台風15号はなぜ「逆走」した?エルニーニョとの関係を分析

台風15号が西に向かって進んだ理由は、太平洋高気圧と、モンスーンの影響で日本の南海上に現れた低気圧(モンスーンジャイア)の位置が影響しています。 台風15号は発生後、モンスーントラフの流れに影響を受け、北西方向へ進みました。その後、千島付近の高気圧の縁辺流(東風)と、上空の冷たい空気の渦が南下したことで生まれた西方向へ引き込む力により、進行方向を西寄りに変え、日本列島を横断するような進路をとりました。 この千島付近の高気圧の発達と寒冷渦の南下には、日本付近で偏西風が大きく蛇行したことが影響していたとみられます。
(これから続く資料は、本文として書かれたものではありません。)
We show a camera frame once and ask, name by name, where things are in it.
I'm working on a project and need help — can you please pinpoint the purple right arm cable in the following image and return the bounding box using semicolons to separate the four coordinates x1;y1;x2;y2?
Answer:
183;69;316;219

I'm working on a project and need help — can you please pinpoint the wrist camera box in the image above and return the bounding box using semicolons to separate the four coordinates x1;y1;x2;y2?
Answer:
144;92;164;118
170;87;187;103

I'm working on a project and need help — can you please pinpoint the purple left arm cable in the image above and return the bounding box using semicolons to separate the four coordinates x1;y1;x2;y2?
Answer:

過去にも2016年10号、2021年8号、2024年5号など、東側から接近・上陸して西進した例が存在します。これらの発生年はエルニーニョ現象が起きておらず、今回の逆走経路とエルニーニョとの間に直接的な因果関係は薄いと考えられます。一方で、共通して見られたのは「モンスーントラフが拡大し、日本の南で巨大な渦(モンスーンジャイア)を形成していた点」であり、進路に大きな影響を与える要因の1つとなっています。




台風進路の精度評価

図1:台風の中心位置の予測誤差と予報時間の関係
図1:台風の中心位置の予測誤差と予報時間の関係

図1は、台風の中心位置の予測と実況の誤差を表したグラフで、横軸は予報時間(*時間先の予測)を、縦軸は予測と実況の誤差を示します。Google DeepMindのAIモデル(FNV ens mean)が120時間先までの予測誤差を350km未満に抑えており、他のモデルよりも早い段階からより実際に近い進路を予測していることがわかります。
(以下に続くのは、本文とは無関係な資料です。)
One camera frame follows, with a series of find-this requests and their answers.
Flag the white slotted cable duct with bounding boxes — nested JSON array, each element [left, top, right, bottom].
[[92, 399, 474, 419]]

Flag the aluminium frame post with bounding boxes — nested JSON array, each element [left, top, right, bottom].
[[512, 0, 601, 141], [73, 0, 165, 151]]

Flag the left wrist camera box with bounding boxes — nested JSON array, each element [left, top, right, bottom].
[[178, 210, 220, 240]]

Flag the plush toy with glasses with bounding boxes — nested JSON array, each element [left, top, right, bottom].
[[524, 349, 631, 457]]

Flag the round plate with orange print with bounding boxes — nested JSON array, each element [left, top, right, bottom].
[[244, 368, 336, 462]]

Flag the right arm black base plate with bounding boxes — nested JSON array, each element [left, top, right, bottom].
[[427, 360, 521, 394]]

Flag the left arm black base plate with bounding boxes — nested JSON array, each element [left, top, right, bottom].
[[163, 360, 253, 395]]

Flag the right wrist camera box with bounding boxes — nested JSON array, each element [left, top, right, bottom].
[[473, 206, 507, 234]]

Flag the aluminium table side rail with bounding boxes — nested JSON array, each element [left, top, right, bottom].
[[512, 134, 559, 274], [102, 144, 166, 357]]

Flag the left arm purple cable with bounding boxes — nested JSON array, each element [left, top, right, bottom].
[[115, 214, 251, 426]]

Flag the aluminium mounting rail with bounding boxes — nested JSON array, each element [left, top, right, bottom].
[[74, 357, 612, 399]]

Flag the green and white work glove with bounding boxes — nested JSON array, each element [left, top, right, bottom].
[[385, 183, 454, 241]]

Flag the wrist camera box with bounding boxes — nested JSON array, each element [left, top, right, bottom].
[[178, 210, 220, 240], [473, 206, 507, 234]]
FNV ens mean:Google DeepMind (CC BY 4.0) NCEP EM:アメリカ国立環境予測センター ECMWF EM:ヨーロッパ中期予報センター UKMET EM:イギリス気象庁 JMA EM:日本気象庁 ICON EM:ドイツ気象局 CMC EM:カナダ気象庁 AIFS EM:ヨーロッパ中期予報センター AIGEFS EM:アメリカ国立環境予測センター(AI全球アンサンブルモデル)

図2:各モデルにおける台風の中心位置の予測誤差の積算
図2:各モデルにおける台風の中心位置の予測誤差の積算

120時間までの予測誤差の積算値を比較すると(図2)、ヨーロッパ中期予報センターの物理気象モデル(ECMWF EM)が最も精度が高く、僅差でGoogle DeepMindのAIモデル(FNV ens mean)、ヨーロッパ中期予報センターのAIモデル(AIFS EM)、NCEP EMの精度が高い結果となり、台風の進路予測精度について、物理モデルに対するAIモデルの優位性は顕著ではありませんでした。
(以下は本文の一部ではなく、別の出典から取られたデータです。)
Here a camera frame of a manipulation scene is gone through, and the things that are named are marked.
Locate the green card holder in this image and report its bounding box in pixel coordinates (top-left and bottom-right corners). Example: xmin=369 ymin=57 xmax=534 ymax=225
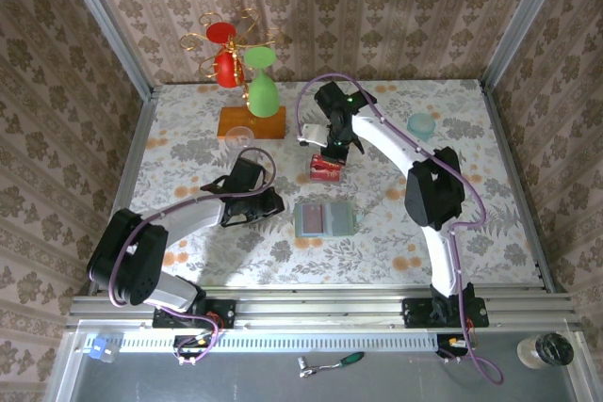
xmin=294 ymin=201 xmax=365 ymax=239

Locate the clear glass cup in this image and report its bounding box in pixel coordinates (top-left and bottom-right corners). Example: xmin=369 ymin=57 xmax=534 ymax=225
xmin=224 ymin=125 xmax=256 ymax=152

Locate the teal plastic cup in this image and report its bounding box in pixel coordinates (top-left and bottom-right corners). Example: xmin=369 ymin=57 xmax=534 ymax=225
xmin=407 ymin=112 xmax=437 ymax=142

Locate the green wine glass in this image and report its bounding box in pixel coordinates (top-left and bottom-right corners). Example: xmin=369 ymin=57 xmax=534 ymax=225
xmin=242 ymin=46 xmax=281 ymax=119

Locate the floral table cover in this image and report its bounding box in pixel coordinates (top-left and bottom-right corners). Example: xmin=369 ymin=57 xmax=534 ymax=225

図3:各国の気象予測モデルの進路予測(左:2026年8月7日9時(JST)時点、右:2026年8月10日9時(JST)時点)
図3:各国の気象予測モデルの進路予測(左:2026年8月7日9時(JST)時点、右:2026年8月10日9時(JST)時点)

台風15号は、モンスーントラフの東側の外縁で発生したために強風域や雲の形にまとまりがなく、発生後数日間は台風らしい特徴が見られませんでした。このように過去に類似例が少ないパターンは、AIモデルの予測精度が低下しやすくなると考えられます。

実際、図3の予測推移を見ても、発生直後の8月7日00UTCの段階ではいずれのモデルも実況より北寄りの進路を予測していましたが、台風の構造が整ってくるにつれて予測が修正され、10日00UTCにはほとんどのモデルが「茨城県上陸」を予測するに至りました。

近年、AIモデルの進路予測精度の高さが脚光を浴びていますが、今回のように初期の大気構造が異例なケースでは、AIであっても予測に誤差が出得ることを示す象徴的な事例となりました。

当社では、高精度の予報を提供するため、ウェザーニューズ独自の予測モデルに加え、他機関のモデルも活用したアンサンブル予報を行い、精度評価を通じて継続的な予報改善に努めています。引き続き、AI気象予測モデルも含め様々な予測モデルの精度検証を重ねることで、モデルの特性を深く理解し、皆様により高精度な気象情報をお届けできるよう努めてまいります。